• ACTION ITEM: Please retype the whole listing so that it matches the original exactly.

BEGIN

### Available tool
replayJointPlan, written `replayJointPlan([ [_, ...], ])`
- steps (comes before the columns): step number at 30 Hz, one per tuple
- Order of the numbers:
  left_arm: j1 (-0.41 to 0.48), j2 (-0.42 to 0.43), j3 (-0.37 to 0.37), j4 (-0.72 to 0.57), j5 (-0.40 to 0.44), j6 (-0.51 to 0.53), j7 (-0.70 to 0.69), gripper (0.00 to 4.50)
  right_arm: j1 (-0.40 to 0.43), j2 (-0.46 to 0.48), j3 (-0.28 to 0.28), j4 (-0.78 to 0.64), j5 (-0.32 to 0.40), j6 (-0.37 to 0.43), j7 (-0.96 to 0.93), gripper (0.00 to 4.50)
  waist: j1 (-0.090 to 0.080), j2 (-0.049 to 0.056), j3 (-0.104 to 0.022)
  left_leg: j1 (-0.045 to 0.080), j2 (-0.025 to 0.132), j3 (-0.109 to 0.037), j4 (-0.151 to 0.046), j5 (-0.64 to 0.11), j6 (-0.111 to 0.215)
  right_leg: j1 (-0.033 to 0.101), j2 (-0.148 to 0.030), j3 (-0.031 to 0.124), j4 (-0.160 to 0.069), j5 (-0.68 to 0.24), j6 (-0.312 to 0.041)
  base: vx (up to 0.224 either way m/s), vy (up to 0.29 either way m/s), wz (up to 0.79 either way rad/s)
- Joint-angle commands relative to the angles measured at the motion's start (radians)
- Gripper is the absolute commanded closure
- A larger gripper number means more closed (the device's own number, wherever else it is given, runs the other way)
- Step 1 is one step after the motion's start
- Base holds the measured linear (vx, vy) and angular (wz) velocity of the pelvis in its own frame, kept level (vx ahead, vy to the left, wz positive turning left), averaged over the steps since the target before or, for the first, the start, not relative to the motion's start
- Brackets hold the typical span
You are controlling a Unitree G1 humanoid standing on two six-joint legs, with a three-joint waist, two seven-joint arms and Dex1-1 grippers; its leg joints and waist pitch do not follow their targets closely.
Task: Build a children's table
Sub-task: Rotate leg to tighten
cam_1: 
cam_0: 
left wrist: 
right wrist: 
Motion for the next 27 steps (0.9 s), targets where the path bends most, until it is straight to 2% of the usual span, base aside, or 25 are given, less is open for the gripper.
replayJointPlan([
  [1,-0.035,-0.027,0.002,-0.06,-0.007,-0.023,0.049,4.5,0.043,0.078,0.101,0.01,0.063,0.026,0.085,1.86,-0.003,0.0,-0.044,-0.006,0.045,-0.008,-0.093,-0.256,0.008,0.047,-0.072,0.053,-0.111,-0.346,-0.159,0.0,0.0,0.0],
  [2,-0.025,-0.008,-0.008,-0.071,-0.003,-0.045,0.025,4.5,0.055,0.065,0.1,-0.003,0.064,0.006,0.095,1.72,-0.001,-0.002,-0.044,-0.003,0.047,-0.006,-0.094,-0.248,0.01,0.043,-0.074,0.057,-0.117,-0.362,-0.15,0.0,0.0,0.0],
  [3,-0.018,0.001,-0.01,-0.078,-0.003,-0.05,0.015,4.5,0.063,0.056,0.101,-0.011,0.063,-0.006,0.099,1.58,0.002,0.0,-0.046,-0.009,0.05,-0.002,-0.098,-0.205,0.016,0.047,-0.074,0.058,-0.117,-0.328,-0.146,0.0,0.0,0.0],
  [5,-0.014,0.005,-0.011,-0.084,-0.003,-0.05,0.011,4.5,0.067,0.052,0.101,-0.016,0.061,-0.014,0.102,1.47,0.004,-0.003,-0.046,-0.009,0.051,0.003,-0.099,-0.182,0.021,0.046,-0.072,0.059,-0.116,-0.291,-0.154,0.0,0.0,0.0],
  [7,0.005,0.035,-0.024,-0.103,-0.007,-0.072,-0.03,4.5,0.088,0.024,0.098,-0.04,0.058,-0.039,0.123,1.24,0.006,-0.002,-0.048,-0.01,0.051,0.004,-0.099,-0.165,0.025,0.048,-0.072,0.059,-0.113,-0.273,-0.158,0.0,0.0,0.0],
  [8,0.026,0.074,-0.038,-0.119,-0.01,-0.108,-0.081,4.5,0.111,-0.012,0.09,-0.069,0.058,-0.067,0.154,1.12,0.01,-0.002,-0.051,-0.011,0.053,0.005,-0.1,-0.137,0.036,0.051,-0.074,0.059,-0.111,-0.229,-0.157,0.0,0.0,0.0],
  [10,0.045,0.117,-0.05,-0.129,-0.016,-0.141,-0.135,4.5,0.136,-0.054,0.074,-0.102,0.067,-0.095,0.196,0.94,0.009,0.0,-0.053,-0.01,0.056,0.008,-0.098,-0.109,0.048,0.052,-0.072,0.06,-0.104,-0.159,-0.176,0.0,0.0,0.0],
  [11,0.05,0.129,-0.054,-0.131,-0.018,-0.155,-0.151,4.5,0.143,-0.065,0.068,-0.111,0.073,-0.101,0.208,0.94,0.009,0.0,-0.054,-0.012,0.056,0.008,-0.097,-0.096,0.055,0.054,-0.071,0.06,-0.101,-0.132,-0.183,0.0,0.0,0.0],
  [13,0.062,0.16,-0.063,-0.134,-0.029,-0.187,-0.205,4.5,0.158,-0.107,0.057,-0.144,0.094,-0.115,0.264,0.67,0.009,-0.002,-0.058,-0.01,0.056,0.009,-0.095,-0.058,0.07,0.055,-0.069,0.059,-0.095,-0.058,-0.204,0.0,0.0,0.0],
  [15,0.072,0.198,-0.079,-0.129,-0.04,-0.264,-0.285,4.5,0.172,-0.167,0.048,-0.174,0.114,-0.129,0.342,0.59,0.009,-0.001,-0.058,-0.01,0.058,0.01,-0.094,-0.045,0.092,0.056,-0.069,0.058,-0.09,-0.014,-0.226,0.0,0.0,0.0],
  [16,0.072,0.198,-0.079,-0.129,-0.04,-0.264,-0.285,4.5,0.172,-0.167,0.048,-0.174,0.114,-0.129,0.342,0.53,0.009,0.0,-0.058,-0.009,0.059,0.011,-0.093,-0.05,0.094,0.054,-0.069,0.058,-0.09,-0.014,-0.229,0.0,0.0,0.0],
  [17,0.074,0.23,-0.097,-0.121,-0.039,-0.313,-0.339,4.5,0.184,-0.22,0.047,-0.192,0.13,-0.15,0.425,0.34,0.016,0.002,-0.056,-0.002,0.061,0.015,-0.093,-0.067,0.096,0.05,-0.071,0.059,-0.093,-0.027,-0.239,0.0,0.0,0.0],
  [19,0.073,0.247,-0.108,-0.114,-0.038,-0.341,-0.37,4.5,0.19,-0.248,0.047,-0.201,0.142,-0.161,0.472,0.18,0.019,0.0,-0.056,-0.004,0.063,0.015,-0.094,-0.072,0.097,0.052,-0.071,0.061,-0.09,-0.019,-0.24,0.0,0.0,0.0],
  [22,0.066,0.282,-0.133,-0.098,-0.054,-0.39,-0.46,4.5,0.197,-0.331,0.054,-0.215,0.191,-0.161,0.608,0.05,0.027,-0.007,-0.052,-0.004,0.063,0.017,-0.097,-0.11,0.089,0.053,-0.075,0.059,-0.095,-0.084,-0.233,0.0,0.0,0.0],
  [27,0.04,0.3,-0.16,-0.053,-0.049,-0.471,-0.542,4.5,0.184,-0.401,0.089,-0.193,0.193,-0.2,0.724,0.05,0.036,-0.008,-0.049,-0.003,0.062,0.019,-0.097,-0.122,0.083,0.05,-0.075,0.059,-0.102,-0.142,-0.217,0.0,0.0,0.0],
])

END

• SOLUTION:
### Available tool
replayJointPlan, written `replayJointPlan([ [_, ...], ])`
- steps (comes before the columns): step number at 30 Hz, one per tuple
- Order of the numbers:
  left_arm: j1 (-0.41 to 0.48), j2 (-0.42 to 0.43), j3 (-0.37 to 0.37), j4 (-0.72 to 0.57), j5 (-0.40 to 0.44), j6 (-0.51 to 0.53), j7 (-0.70 to 0.69), gripper (0.00 to 4.50)
  right_arm: j1 (-0.40 to 0.43), j2 (-0.46 to 0.48), j3 (-0.28 to 0.28), j4 (-0.78 to 0.64), j5 (-0.32 to 0.40), j6 (-0.37 to 0.43), j7 (-0.96 to 0.93), gripper (0.00 to 4.50)
  waist: j1 (-0.090 to 0.080), j2 (-0.049 to 0.056), j3 (-0.104 to 0.022)
  left_leg: j1 (-0.045 to 0.080), j2 (-0.025 to 0.132), j3 (-0.109 to 0.037), j4 (-0.151 to 0.046), j5 (-0.64 to 0.11), j6 (-0.111 to 0.215)
  right_leg: j1 (-0.033 to 0.101), j2 (-0.148 to 0.030), j3 (-0.031 to 0.124), j4 (-0.160 to 0.069), j5 (-0.68 to 0.24), j6 (-0.312 to 0.041)
  base: vx (up to 0.224 either way m/s), vy (up to 0.29 either way m/s), wz (up to 0.79 either way rad/s)
- Joint-angle commands relative to the angles measured at the motion's start (radians)
- Gripper is the absolute commanded closure
- A larger gripper number means more closed (the device's own number, wherever else it is given, runs the other way)
- Step 1 is one step after the motion's start
- Base holds the measured linear (vx, vy) and angular (wz) velocity of the pelvis in its own frame, kept level (vx ahead, vy to the left, wz positive turning left), averaged over the steps since the target before or, for the first, the start, not relative to the motion's start
- Brackets hold the typical span
You are controlling a Unitree G1 humanoid standing on two six-joint legs, with a three-joint waist, two seven-joint arms and Dex1-1 grippers; its leg joints and waist pitch do not follow their targets closely.
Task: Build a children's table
Sub-task: Rotate leg to tighten
cam_1: 
cam_0: 
left wrist: 
right wrist: 
Motion for the next 27 steps (0.9 s), targets where the path bends most, until it is straight to 2% of the usual span, base aside, or 25 are given, less is open for the gripper.
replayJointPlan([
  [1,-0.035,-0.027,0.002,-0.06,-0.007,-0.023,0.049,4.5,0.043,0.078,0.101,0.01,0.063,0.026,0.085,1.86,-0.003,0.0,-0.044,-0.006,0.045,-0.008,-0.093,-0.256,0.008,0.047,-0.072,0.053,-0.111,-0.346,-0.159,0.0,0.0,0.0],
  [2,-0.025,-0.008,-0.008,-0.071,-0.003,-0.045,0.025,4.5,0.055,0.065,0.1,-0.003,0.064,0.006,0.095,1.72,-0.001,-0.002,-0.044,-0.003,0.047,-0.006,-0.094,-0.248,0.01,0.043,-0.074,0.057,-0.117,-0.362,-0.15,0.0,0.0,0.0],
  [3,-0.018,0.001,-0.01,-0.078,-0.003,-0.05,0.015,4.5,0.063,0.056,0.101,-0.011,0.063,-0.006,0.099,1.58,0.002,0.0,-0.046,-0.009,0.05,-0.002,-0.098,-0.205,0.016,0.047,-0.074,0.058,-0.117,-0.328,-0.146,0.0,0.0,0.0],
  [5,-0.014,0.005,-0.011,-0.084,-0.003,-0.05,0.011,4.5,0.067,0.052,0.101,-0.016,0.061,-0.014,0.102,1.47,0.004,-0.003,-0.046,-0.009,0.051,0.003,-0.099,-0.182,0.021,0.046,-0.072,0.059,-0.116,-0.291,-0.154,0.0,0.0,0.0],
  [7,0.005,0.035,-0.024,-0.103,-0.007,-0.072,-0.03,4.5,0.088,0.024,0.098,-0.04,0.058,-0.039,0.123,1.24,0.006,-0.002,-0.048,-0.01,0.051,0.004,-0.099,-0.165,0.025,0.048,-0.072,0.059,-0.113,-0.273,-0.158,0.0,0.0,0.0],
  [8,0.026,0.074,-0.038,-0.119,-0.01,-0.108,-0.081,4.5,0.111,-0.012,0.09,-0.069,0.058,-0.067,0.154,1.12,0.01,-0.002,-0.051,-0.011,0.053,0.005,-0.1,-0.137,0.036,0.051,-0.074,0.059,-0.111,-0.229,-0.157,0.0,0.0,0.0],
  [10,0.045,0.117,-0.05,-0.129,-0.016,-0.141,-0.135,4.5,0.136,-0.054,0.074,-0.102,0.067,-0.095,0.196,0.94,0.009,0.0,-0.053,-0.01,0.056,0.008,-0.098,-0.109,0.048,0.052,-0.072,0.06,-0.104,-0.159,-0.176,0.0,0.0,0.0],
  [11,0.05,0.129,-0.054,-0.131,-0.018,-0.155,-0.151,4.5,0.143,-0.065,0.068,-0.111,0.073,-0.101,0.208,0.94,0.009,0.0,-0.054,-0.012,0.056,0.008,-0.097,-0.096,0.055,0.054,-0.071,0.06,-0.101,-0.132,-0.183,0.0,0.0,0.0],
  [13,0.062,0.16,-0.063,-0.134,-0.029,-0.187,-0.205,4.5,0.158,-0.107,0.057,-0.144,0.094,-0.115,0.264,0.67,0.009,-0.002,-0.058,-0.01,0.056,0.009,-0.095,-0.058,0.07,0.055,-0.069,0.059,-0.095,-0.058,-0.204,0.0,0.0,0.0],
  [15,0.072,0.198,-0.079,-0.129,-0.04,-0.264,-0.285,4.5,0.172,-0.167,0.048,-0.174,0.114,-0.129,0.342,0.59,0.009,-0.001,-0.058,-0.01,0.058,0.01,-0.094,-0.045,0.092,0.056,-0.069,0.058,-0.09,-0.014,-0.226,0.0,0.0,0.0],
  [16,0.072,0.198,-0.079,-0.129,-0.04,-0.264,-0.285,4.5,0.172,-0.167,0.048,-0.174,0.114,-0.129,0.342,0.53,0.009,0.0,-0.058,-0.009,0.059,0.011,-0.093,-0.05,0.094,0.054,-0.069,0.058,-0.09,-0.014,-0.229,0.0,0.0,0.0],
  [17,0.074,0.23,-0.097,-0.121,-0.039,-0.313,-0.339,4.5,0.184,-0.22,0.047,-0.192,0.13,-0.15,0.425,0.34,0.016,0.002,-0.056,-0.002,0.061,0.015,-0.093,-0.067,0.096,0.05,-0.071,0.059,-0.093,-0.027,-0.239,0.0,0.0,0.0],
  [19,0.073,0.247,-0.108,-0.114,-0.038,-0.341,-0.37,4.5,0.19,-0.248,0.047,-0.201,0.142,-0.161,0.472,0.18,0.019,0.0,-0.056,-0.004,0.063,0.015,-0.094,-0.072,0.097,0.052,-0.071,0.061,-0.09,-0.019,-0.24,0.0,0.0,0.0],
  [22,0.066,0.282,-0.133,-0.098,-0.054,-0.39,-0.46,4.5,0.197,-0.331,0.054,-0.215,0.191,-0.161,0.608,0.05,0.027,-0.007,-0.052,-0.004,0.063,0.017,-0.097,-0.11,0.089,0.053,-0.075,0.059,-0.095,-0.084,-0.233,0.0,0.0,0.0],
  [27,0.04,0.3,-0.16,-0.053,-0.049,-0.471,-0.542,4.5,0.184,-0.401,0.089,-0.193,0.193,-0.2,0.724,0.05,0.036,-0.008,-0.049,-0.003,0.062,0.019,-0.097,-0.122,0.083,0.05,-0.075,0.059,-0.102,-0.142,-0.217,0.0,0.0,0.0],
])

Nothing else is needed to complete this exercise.